Second post, dang we on a rolll!!!!! (And by we I mean no one else other than the singular entity that is my body, crouched over in a spider-esque/jack skellington manner overlooking his laptop in the dim, beige lighting of a meretricious lantern bought at Chinatown, listening to Mount Kimbie). This is the second part of the UC prompt, and asked us to describe achievements… I wrote about my achievement being the actual writing of the s-a because, well, I thought it would be creatively intuitive and non cliche… needless to say I didn’t get into UCLA. Big whoop,
It’s funny that of all of the things I have accomplished in my life, nothing feels more genuinely monumental than writing this very essay. Honestly, my life has come to a point in which everything I do feels as though it’s magnified to a power of ten; a seething boil that can be amplified to a bursting eruption by any simple event. On top of college planning, my family and personal troubles, my social life, and the humongous amount of time and energy I put into my rigorous high school classes, it feels as though the pressure being applied onto me is slightly overwhelming – to say the least.
I don’t mean to sound like some pretentious melodramatic, though. I don’t even want to sound like a whining melodramatic either. It’s just that my life has never demanded so much of me up until this point, and I can humbly say that I’m not entirely sure of how I should even react. I realize my “story” may very well sound as generic as any other teenager’s, but I can say with certainty that my disarray of a life is anything but generic. This intimidating part of life – growing up, is indeed different for everyone. For me however, solace is found through doing things like this; writing. It’s always been a prime outlet for me to completely let go of my externalities, and to lose myself in something that I truly love doing. So many emotions are being harbored within me at this point in my life, and I have no way of outwardly expressing them. That’s why I feel as though writing this essay – something so seemingly mundane – is somewhat of a relief, and an achievement, from the uncertainty of how to cope with things; the turmoil of my increasingly monotonous life of headaches, and from the harsh realities of simply being 17.

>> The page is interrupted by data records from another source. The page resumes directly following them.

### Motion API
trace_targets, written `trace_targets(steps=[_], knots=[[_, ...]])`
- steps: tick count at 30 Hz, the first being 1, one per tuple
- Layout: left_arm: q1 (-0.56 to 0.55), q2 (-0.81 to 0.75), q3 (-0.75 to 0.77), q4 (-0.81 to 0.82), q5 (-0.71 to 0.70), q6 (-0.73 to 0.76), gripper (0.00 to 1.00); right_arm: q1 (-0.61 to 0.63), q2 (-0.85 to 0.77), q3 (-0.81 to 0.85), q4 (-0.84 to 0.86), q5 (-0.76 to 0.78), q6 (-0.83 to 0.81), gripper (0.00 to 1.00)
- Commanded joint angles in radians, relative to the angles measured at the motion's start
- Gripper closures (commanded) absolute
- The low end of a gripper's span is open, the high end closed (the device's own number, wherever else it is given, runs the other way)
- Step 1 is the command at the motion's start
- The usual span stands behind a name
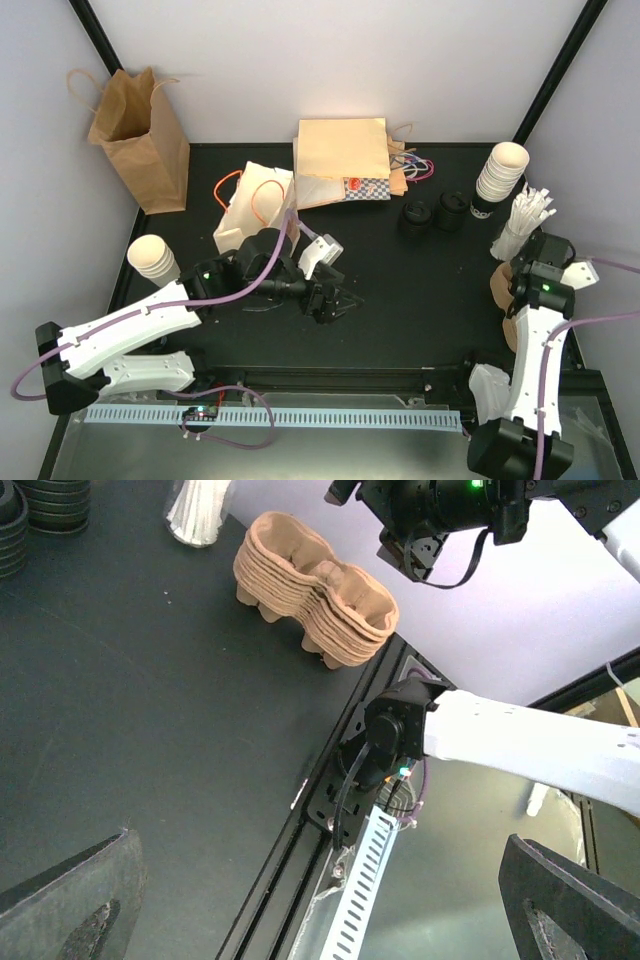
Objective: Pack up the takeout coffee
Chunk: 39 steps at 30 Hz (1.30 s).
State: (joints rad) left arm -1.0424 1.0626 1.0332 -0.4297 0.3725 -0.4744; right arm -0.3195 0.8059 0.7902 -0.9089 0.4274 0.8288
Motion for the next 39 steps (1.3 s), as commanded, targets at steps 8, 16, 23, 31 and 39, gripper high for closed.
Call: trace_targets(steps=[8, 16, 23, 31, 39], knots=[[-0.005, 0.003, 0.040, -0.068, 0.050, 0.030, 0.01, -0.198, 0.049, -0.024, -0.006, -0.184, 0.066, 0.07], [-0.005, 0.008, 0.035, -0.053, 0.030, 0.023, 0.01, -0.202, 0.139, 0.008, -0.049, -0.224, 0.096, 0.04], [-0.005, 0.002, 0.030, -0.068, 0.015, 0.025, 0.01, -0.202, 0.273, 0.063, -0.109, -0.229, 0.077, 0.04], [-0.005, -0.004, 0.025, -0.099, 0.000, 0.036, 0.01, -0.202, 0.289, 0.073, -0.099, -0.230, 0.057, 0.21], [-0.005, -0.015, 0.021, -0.111, -0.005, 0.051, 0.01, -0.202, 0.259, 0.082, -0.126, -0.215, 0.061, 0.50]])
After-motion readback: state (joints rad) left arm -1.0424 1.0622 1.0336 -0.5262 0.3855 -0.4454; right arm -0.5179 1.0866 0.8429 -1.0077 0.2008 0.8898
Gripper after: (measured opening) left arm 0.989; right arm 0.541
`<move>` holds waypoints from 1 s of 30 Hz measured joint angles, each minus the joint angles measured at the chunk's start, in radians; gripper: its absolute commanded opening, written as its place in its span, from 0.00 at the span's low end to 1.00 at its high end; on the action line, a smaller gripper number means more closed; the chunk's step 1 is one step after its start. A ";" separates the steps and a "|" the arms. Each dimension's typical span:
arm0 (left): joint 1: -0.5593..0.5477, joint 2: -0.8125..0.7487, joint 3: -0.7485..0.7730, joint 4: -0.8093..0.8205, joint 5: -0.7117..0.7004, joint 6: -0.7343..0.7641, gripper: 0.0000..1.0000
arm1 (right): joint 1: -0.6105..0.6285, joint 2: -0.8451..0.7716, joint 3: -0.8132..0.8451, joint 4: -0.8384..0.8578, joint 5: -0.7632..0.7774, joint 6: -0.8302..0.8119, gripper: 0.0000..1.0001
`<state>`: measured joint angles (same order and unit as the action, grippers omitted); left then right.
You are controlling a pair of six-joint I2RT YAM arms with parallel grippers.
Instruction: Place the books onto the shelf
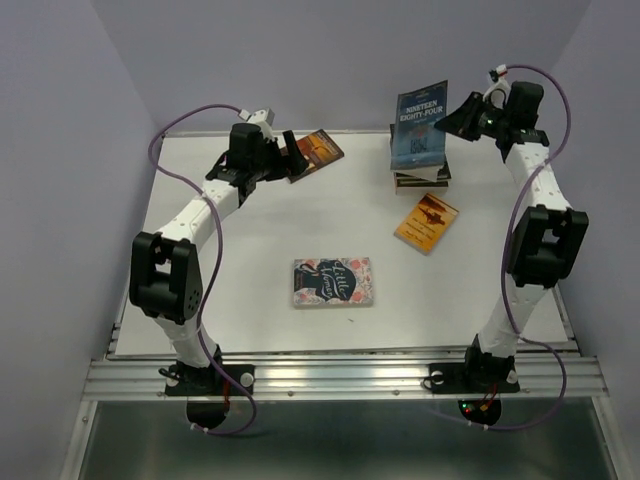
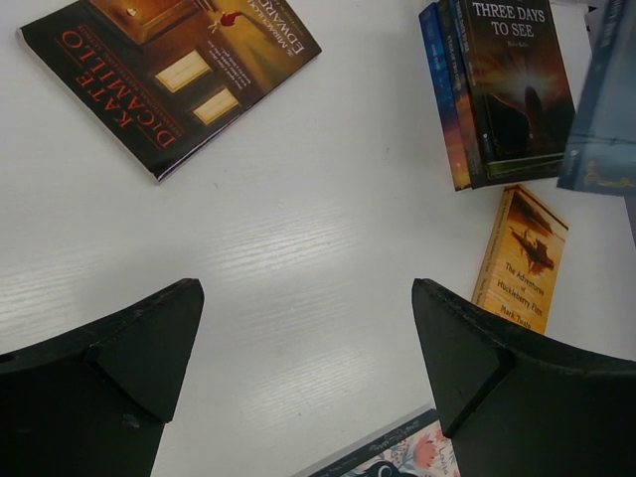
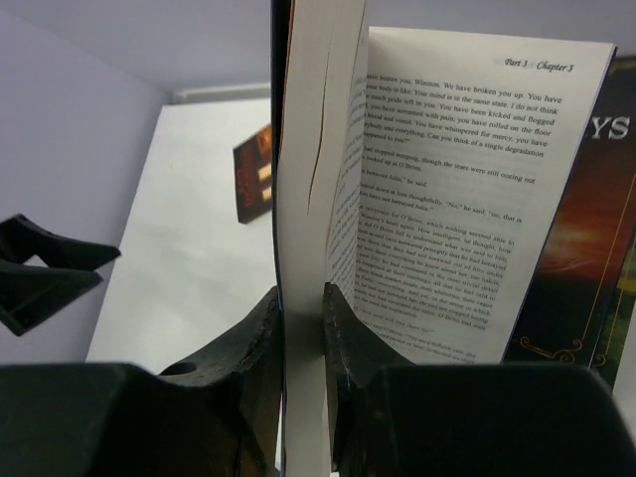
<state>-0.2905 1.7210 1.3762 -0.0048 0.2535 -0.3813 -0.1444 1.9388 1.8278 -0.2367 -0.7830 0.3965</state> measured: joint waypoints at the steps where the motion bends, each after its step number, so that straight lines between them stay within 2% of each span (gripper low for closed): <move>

This very moment is an example of my love for writing. As I hear the birds outside of my window chattering their Sunday gossip, or as I take a drink of my water – simply living; every single facet of life just winds down to a more casual tone when I’m writing; to a thick, molasses – like consistency in which the unrelenting sound of time dispersing is suddenly ceased, and in which the moment of youth that I’m trying so desperately to hold on to is finally captured. As water rearranges itself when spilled out onto a dry, cracked cement floor, filling whichever gap it wishes to, I can spill my thoughts out onto a piece of paper and let them take whatever shape they please, knowing that whoever reads them, a person I will probably never meet in my life, can take them and cogitate upon them, and finally rearrange those same thoughts in the cortices of his/her mind to a point in which they are more than just thoughts; to a point in which those same mere thoughts have evolved into things of everlastingly profound meaning.